Мы не знаем содержания первого дневника Мура, но можно предполагать, что дневник не был крамольным. В противном случае НКВД мог заинтересоваться и Муром (уголовная ответственность в сталинском СССР наступала с двенадцати лет). Известные нам дневники 1940-го — первой половины 1941-го это косвенно подтверждают. До осени 1941-го дневники Мура были образцово лояльными, просоветскими, едва ли не верноподданническими. Собственно, с настоящей жизнью советских людей он был знаком еще слабо. Жизнь хорошо охраняемых дачников в Болшеве, затем в Голицыне все-таки мало походила даже на жизнь рядовых москвичей, не говоря уже о советской провинции, которую Мур увидит только летом 1941-го в Песках, а затем в Елабуге.

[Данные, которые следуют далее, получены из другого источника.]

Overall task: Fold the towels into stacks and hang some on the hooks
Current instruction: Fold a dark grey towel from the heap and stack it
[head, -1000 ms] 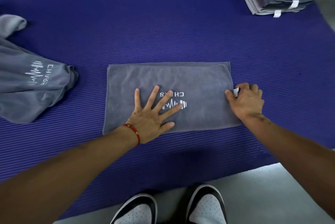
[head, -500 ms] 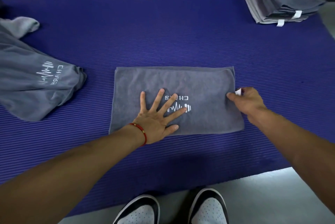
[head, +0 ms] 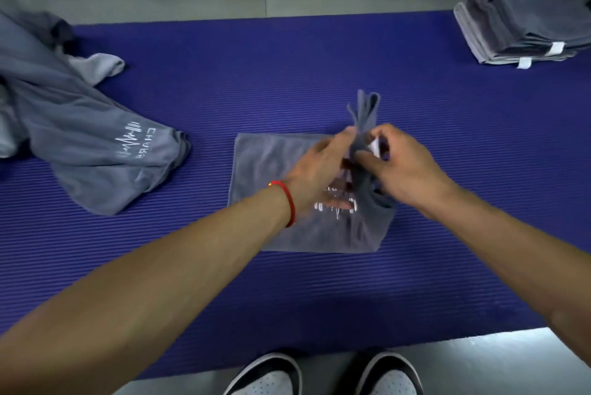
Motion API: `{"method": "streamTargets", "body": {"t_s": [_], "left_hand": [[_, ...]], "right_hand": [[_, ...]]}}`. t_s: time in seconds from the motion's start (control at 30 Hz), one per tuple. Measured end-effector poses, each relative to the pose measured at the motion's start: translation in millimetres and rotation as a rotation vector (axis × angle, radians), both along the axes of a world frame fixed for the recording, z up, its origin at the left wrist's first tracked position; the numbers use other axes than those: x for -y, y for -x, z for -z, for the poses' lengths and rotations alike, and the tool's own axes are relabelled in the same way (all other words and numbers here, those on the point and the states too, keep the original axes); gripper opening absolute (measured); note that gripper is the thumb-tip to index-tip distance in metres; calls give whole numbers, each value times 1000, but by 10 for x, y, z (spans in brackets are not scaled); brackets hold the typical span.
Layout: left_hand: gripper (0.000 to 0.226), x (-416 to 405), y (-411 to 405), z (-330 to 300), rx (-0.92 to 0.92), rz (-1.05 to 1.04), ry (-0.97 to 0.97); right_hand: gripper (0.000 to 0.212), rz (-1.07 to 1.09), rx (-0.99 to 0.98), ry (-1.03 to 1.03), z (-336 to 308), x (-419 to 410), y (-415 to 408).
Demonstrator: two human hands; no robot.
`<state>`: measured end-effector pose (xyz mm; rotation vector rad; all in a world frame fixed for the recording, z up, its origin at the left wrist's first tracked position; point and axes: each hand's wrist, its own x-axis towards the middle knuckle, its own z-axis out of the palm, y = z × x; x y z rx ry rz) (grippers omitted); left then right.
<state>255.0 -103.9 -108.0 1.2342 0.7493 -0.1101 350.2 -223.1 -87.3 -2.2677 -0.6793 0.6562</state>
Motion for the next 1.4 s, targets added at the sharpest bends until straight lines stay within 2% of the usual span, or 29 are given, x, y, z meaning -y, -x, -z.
{"method": "streamTargets", "body": {"t_s": [0.03, 0.1, 0.13, 0.2, 0.27, 0.33, 0.43, 0.47, 0.6, 0.67, 0.77, 0.8, 0.87, 0.93, 1.0, 1.13, 1.3, 1.37, 1.4], "left_hand": [[33, -61, 4, 3, -12, -88, 74], [28, -235, 84, 87, -12, -209, 10], [24, -328, 164, 137, -10, -252, -58], [17, -518, 347, 241, -24, -283, -232], [16, -707, 559, 357, -68, -248, -484], [25, -859, 763, 465, -119, -176, -685], [41, -994, 933, 665, -246, -61, -773], [46, -1007, 951, 727, -272, -38, -788], [62, -1004, 933, 816, -348, -34, -934], [67, -1004, 898, 805, -401, -10, -1121], [67, -1077, 736, 779, -268, 145, -1509], [63, -1143, 638, 799, -198, 228, -1572], [59, -1281, 433, 848, -163, 423, -1543], [63, -1399, 267, 899, -246, 602, -1453], [68, -1512, 164, 900, -309, 734, -1400], [74, -1700, -3, 784, -283, 811, -1303], [41, -1600, -118, 559, -357, 843, -1241], [37, -1617, -52, 442, -397, 782, -1110], [39, -1646, 13, 398, -394, 709, -972]], "right_hand": [[20, -52, -60, -52, -30, -99, 118], [16, -126, -272, -165, -62, -217, 297], [16, -149, -304, -211, -53, -231, 335], [21, -246, -120, -210, 12, -197, 320], [28, -396, 118, -119, 114, -124, 279], [42, -591, 188, 14, 297, -31, 266], [58, -841, 208, 370, 626, 117, 307], [59, -872, 229, 426, 689, 151, 312], [57, -762, 398, 317, 727, 51, 197], [60, -691, 354, 366, 743, -89, 90], [63, -725, 243, 549, 787, -222, -40], [63, -712, 240, 556, 798, -226, -34], [60, -610, 339, 513, 793, -184, 85], [55, -425, 509, 504, 789, -85, 304], [55, -294, 547, 537, 815, 41, 513], [61, -281, 322, 498, 929, 196, 757], [29, -43, -62, 266, 712, 119, 838], [25, 99, -193, 202, 597, 136, 722], [24, 201, -228, 146, 555, 167, 618]]}}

Романтизм молодого коммуниста сочетался в Муре с прагматизмом и конформизмом. Своего друга Митьку он не уставал упрекать в глупости и недальновидности. Зачем тот «французит», неужели не понимает, что его могут арестовать? [4] «Не нужно так резко отличаться от других. Мы же в СССР — это нужно понимать» [5] .
Мур одобрял все действия партии и правительства, что бы партия и правительство ни делали. Мур радовался не только присоединению Прибалтики, но и введению недели вместо шестидневки и удлинению рабочего дня, благо, Мура он пока не касался: «Бесспорно, промышленность здорово увеличится в связи с этими мероприятиями и оборона страны тоже» [6] .
Даже арест сестры и отца не поколебал убеждений Мура. Он оставался правоверным коммунистом. Мур приписывал свои убеждения влиянию отца [7] . Сергей Яковлевич не был беспринципным наемником НКВД или искателем приключений, вроде Веры Трэйл. Белый офицер честно служил советской России, а чтобы быть по-настоящему искренним, пришлось принять марксизм.
Франция тридцатых годов была, пожалуй, самой левой страной в Европе. В то время, когда континент потихоньку покрывался диктатурами и лишь на Востоке Европы еще держалась до 1939 года чехословацкая демократия, во Франции больше двух лет правил Народный фронт, созданный по рекомендации Коминтерна. 1 мая и 14 июля (в День взятия Бастилии) коммунисты выходили на демонстрации вместе с социалистами и радикалами, пели старые французские революционные песни — «Интернационал» (в то время еще и гимн СССР) и «Марсельезу». Впереди, взявшись за руки, шли Морис Торез, Леон Блюм и Эдуар Даладье. Народный фронт проводил в парламенте революционные законы об обязательном отпуске для трудящихся, о сорокачасовой рабочей неделе при восьмичасовом рабочем дне, о страховании рабочих. Левые интеллектуалы торжествовали, а ультраправые Моррас и де ля Рок скрежетали зубами в бессильной злобе: впервые в истории Франции правительство возглавил еврей — Леон Блюм.
Так что деятельность «Союза за возвращение на Родину» проходила в самой благоприятной обстановке. Эфроны ходили на фильмы Григория Александрова, заражаясь их неподдельным оптимизмом. Звучали незабываемые мелодии Исаака Дунаевского, улыбался с экрана плакатный красавец Сергей Столяров, воплощение справедливости и надежности, острил неунывающий Леонид Утесов, а великий Соломон Михоэлс пел на идиш колыбельную негритенку. Разве такую страну можно было не полюбить? Великая иллюзия кино! Советские люди, лояльные власти, тоже любили фильмы Александрова и Пырьева, но видели в них прекрасные киносказки, о нелояльных и говорить нечего: «В середине 30-х годов в нашем кинематографе можно было видеть только фильмы вроде ненавистных мне „Веселых ребят” и „Цирка”» [8] . Пока Эфроны наслаждались советским «Цирком», Эмма Герштейн восхищалась новым французским фильмом «Под крышами Парижа»: «...я, смотря эту картину, как будто оттаяла душой, так она мне понравилась» [9] . Вопреки утверждению поэта, большое не всегда видится на расстоянии.